#### Supplied material

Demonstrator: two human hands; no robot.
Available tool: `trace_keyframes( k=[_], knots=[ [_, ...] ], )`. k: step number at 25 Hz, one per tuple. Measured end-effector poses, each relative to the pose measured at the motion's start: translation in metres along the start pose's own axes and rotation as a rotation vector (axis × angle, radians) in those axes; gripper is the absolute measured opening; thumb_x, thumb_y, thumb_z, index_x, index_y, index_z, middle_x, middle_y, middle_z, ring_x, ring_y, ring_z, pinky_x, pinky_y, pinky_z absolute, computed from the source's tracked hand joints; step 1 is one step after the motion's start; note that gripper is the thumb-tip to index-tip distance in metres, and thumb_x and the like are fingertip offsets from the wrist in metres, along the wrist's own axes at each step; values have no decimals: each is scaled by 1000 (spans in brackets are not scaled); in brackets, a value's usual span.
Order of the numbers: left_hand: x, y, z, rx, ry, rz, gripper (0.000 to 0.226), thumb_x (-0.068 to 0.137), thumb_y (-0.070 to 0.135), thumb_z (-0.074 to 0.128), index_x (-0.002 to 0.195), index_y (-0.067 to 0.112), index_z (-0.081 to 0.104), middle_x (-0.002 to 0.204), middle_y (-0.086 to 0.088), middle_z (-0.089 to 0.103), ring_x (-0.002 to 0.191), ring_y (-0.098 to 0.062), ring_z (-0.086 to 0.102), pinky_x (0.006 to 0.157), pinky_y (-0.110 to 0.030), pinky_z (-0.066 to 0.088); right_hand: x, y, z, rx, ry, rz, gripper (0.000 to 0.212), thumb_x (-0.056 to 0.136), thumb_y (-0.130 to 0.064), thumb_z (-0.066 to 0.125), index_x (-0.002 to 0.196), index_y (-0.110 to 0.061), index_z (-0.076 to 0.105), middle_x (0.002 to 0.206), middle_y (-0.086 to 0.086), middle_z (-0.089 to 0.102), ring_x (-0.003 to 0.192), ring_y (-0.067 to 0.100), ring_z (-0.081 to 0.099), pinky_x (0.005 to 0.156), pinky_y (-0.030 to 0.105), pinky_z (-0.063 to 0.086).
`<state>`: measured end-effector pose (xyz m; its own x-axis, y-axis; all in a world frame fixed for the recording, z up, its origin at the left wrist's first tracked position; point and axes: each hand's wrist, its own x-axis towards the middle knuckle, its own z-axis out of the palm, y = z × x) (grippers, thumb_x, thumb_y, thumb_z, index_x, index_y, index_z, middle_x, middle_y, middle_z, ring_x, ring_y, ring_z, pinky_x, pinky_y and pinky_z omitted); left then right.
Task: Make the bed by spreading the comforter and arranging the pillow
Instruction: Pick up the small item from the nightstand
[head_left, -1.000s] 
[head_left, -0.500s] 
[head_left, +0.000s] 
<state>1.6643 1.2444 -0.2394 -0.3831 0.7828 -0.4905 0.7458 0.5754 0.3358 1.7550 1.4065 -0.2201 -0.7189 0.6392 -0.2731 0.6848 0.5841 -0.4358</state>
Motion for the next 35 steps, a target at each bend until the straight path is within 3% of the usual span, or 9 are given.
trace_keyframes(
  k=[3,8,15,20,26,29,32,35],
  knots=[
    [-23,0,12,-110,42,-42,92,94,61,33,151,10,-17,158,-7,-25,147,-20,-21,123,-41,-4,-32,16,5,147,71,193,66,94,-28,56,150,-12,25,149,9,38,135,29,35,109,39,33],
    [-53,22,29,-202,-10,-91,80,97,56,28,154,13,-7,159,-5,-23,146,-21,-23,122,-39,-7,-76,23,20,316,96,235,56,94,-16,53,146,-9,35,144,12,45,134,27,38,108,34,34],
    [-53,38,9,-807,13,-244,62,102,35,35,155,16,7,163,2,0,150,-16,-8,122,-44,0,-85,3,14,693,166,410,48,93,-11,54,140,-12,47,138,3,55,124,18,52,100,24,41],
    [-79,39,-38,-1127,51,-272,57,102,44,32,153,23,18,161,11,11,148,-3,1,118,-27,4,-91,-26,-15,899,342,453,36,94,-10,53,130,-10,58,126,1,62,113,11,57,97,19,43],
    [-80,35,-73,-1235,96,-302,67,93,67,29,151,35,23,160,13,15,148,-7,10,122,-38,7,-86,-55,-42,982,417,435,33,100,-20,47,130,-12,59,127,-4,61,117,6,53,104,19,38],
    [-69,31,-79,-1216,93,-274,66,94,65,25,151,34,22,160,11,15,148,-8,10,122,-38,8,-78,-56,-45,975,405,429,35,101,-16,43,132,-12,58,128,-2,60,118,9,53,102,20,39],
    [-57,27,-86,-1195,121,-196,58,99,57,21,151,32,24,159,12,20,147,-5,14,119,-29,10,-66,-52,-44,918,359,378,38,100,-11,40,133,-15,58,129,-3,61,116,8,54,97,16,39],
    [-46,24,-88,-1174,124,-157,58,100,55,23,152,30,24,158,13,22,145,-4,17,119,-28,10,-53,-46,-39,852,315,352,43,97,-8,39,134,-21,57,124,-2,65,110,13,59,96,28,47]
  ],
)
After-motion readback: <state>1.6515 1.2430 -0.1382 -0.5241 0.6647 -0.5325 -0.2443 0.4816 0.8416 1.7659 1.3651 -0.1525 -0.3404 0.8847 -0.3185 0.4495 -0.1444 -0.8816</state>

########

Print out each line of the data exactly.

● Reply to the task:
Demonstrator: two human hands; no robot.
Available tool: `trace_keyframes( k=[_], knots=[ [_, ...] ], )`. k: step number at 25 Hz, one per tuple. Measured end-effector poses, each relative to the pose measured at the motion's start: translation in metres along the start pose's own axes and rotation as a rotation vector (axis × angle, radians) in those axes; gripper is the absolute measured opening; thumb_x, thumb_y, thumb_z, index_x, index_y, index_z, middle_x, middle_y, middle_z, ring_x, ring_y, ring_z, pinky_x, pinky_y, pinky_z absolute, computed from the source's tracked hand joints; step 1 is one step after the motion's start; note that gripper is the thumb-tip to index-tip distance in metres, and thumb_x and the like are fingertip offsets from the wrist in metres, along the wrist's own axes at each step; values have no decimals: each is scaled by 1000 (spans in brackets are not scaled); in brackets, a value's usual span.
Order of the numbers: left_hand: x, y, z, rx, ry, rz, gripper (0.000 to 0.226), thumb_x (-0.068 to 0.137), thumb_y (-0.070 to 0.135), thumb_z (-0.074 to 0.128), index_x (-0.002 to 0.195), index_y (-0.067 to 0.112), index_z (-0.081 to 0.104), middle_x (-0.002 to 0.204), middle_y (-0.086 to 0.088), middle_z (-0.089 to 0.103), ring_x (-0.002 to 0.191), ring_y (-0.098 to 0.062), ring_z (-0.086 to 0.102), pinky_x (0.006 to 0.157), pinky_y (-0.110 to 0.030), pinky_z (-0.066 to 0.088); right_hand: x, y, z, rx, ry, rz, gripper (0.000 to 0.212), thumb_x (-0.056 to 0.136), thumb_y (-0.130 to 0.064), thumb_z (-0.066 to 0.125), index_x (-0.002 to 0.196), index_y (-0.110 to 0.061), index_z (-0.076 to 0.105), middle_x (0.002 to 0.206), middle_y (-0.086 to 0.086), middle_z (-0.089 to 0.102), ring_x (-0.003 to 0.192), ring_y (-0.067 to 0.100), ring_z (-0.081 to 0.099), pinky_x (0.005 to 0.156), pinky_y (-0.030 to 0.105), pinky_z (-0.063 to 0.086).
`<state>`: measured end-effector pose (xyz m; its own x-axis, y-axis; all in a world frame fixed for the recording, z up, its origin at the left wrist's first tracked position; point and axes: each hand's wrist, its own x-axis towards the middle knuckle, its own z-axis out of the palm, y = z × x) (grippers, thumb_x, thumb_y, thumb_z, index_x, index_y, index_z, middle_x, middle_y, middle_z, ring_x, ring_y, ring_z, pinky_x, pinky_y and pinky_z omitted); left then right.
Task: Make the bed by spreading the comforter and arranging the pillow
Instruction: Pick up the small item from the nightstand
[head_left, -1.000s] 
[head_left, -0.500s] 
[head_left, +0.000s] 
<state>1.6643 1.2444 -0.2394 -0.3831 0.7828 -0.4905 0.7458 0.5754 0.3358 1.7550 1.4065 -0.2201 -0.7189 0.6392 -0.2731 0.6848 0.5841 -0.4358</state>
Motion for the next 35 steps, a target at each bend until the straight path is within 3% of the usual span, or 9 are given.
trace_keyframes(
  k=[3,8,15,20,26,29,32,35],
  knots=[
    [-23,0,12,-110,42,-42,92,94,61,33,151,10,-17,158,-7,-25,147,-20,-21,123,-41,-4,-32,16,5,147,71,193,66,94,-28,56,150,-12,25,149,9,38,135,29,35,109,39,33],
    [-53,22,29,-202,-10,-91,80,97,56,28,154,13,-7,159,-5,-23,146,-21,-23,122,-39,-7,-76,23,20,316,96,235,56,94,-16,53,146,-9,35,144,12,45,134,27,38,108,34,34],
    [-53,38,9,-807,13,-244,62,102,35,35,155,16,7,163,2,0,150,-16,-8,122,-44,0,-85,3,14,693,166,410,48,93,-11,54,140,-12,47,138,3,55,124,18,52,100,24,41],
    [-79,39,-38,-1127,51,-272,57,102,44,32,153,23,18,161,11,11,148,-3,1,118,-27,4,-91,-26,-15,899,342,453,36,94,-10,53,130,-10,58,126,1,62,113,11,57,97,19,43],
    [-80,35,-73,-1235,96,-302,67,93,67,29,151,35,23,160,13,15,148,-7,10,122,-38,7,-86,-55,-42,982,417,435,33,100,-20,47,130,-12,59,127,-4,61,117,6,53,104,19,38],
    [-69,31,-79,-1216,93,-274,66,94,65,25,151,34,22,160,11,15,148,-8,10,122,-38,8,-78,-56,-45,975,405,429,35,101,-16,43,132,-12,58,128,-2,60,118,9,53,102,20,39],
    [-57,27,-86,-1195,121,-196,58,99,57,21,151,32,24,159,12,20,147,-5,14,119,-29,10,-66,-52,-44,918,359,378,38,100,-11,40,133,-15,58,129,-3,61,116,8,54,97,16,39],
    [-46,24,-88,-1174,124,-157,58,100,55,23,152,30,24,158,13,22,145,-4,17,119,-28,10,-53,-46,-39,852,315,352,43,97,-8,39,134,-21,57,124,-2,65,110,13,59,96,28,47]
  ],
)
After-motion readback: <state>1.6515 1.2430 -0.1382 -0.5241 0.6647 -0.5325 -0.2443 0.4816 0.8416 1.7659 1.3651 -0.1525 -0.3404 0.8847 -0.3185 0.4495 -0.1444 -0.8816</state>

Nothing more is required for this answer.